Things expected and unexpected
I expected today to be a bad day. I had a feeling….
But, I was wrong about what would go wrong.
This morning, I opened the Email and found that I had indeed gotten a direct deposit to my checking account, a pay check from my new job. It was more than enough to pay the car insurance due today – and I was afraid I’d have a lapse in coverage and would not be able to drive my car.
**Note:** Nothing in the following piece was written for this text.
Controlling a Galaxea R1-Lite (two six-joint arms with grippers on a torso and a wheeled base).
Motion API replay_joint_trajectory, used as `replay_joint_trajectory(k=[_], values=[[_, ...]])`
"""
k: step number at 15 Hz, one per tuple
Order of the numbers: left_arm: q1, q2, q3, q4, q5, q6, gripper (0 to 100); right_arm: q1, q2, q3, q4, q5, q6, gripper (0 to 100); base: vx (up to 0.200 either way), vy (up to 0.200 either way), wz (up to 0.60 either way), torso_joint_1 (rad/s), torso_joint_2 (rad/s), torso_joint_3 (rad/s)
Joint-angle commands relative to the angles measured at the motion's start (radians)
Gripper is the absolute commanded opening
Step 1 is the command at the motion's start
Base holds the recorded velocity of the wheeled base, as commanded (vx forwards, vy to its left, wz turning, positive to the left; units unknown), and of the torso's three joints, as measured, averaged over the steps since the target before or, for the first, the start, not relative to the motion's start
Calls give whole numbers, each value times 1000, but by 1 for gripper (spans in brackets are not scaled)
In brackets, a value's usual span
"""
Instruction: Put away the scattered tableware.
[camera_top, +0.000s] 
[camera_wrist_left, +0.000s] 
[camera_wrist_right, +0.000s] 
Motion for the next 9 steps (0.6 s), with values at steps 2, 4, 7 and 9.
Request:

If I drive without insurance…well, The last time I did that was in April of 1998, and I was drinking, said drinking being related to a disaster that had taken more than half my pay checks from the job I had then, and it would continue, that deduction, until the end of time, it looked like.
Very suddenly, I went from Low-Paid and poor to absolutely broke.
I wasn’t so broke that I could not buy that half gallon of cheap bourbon. I was so angry at my fate that apparently I drank a good third of that half gallon and then decided I NEEDED to drive downtown to see my friend, who was working that night. Somewhere along the line, I took or made a phone call regarding the deductions from my pay, and my friend Jhni, whom I had called or who called me, said something that made me so angry that I threw the phone through a closed window, shattering the gas and sending the phone wheeling into the backyard, where the other residents of the house were having a Garden Party. (drinking beer in the garden, don’tcha know)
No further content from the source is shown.